I currently have an UP CO2 Diffuser that is connected to a power head.










It has worked in the past however I am finding since I started my CO2 tank back up it has a hard time getting the tank to 30ppm . The balls either can't keep up with the CO2 or just stop rolling allowing the CO2 to fill up in the chamber.

I am looking at getting something different that I don't have to plug in another piece of equipment. I was looking at the glass diffusers or maybe even inline diffuser but I would like other opinions on what will work with a 75 gal tank.

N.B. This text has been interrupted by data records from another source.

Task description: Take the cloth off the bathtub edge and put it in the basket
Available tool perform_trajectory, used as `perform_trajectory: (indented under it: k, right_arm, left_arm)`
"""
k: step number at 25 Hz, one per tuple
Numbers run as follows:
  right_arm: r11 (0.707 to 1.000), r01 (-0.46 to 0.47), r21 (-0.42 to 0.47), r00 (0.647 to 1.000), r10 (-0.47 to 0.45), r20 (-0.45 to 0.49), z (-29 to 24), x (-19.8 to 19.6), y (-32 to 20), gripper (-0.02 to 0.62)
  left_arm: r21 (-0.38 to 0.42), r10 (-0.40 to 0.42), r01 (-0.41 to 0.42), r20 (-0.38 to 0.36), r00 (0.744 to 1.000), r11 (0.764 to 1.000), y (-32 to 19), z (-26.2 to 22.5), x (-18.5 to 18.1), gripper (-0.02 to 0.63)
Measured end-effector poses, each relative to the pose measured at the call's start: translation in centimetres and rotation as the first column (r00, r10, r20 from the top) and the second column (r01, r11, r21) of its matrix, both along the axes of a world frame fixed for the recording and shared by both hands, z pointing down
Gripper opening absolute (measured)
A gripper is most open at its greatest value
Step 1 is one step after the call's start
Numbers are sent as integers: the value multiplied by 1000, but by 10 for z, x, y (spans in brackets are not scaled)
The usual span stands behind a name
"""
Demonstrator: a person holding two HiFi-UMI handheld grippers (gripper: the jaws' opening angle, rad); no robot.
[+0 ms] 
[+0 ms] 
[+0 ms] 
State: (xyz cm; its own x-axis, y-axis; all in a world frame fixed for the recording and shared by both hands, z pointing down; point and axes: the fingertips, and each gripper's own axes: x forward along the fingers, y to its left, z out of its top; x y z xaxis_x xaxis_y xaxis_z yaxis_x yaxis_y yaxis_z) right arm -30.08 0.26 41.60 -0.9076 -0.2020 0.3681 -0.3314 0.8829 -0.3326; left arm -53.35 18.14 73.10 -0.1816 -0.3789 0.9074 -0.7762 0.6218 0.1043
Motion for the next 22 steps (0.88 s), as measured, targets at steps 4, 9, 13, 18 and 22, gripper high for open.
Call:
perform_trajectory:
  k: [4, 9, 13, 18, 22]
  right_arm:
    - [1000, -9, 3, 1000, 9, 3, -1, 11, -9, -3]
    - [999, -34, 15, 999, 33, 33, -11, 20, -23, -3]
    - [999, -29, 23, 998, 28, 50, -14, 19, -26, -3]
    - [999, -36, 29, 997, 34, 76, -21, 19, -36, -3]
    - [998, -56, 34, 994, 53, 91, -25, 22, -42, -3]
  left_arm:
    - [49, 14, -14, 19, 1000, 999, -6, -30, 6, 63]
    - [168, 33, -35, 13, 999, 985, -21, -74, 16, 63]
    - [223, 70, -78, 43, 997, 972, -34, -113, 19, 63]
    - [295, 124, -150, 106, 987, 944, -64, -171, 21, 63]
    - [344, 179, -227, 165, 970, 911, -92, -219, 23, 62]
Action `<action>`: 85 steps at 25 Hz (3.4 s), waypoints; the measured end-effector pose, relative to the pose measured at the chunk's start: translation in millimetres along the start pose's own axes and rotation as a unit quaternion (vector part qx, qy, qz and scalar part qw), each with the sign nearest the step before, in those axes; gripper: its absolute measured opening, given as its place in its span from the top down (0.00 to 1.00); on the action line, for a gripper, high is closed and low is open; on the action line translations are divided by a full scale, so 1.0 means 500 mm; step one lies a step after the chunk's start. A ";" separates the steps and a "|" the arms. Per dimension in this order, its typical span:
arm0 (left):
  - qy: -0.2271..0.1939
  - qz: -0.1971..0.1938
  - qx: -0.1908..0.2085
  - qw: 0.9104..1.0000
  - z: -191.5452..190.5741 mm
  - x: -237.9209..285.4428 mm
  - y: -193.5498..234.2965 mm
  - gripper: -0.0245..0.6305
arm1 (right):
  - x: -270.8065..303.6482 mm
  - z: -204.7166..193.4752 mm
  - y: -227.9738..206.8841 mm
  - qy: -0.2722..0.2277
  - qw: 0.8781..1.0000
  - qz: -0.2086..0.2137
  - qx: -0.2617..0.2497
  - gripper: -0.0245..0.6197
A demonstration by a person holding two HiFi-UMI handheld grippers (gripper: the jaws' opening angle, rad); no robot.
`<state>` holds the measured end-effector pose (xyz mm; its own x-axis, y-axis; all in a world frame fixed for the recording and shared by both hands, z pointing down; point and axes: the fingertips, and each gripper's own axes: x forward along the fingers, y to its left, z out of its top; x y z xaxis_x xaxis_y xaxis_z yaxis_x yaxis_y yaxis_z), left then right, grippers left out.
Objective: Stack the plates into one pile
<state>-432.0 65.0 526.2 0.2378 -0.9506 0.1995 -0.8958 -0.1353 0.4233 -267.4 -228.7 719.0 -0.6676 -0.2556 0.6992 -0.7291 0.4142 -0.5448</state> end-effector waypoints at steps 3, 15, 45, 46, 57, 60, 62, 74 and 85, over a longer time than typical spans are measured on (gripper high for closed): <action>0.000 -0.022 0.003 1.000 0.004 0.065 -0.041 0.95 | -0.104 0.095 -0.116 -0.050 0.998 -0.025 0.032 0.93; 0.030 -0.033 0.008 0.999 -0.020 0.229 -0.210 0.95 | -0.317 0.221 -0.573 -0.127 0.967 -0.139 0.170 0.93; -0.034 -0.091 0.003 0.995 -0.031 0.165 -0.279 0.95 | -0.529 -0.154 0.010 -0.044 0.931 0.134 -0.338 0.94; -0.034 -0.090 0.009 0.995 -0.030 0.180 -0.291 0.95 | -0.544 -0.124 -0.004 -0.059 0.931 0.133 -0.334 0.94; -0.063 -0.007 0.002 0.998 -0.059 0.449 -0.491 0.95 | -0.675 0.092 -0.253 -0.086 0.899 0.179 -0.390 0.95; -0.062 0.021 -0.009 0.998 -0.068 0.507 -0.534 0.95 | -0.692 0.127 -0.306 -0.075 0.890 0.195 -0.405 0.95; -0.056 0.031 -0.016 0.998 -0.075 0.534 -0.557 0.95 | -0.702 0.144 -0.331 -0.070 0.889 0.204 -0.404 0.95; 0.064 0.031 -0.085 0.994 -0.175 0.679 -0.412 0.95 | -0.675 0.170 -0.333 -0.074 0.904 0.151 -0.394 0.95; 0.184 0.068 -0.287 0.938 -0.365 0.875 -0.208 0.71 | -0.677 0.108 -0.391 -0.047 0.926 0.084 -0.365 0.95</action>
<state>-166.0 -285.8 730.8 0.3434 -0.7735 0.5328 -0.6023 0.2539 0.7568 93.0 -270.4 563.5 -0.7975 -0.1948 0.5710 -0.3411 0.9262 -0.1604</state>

As for the lights, I currently have a T5HO Aquaticlife 2 bulb unit that I am looking at doubling it up. However would it even make a difference since the lights will still be 21 inches above the substrate?


----------



## aniroc (Aug 23, 2012)

I saw a similar diffuser with an extension cylinder that allows 5 balls for a better diffusion. I have inline atomic diffuser and have no problem reaching 30 ppm. However, the water looks "misty" and requires 40 psi working pressure. And for a 75g, a dual manifold will work better.


----------



## pyrrolin (Jan 11, 2012)

I wouldn't double the light until your co2 is working better.


----------



## Ischemia (Dec 19, 2012)

I made one of these Barr DIY inline reactor and have loved its abitilty to fully dissolve the co2. I made mine 20 inch long and left out the bio balls and have it hooked up to a powerhead. The longer the tube the more the co2 can dissolve

http://www.barrreport.com/showthread.php/3444-Dual-venturi-DIY-External-CO2-reactor


----------



## destructo (Aug 12, 2009)

I found out that the 4dk solution I was using was no longer 4dk (more like 9dk), which I think it causing the color not to change.

I did double up my light today, so looking forward to be able to plant more this year.


----------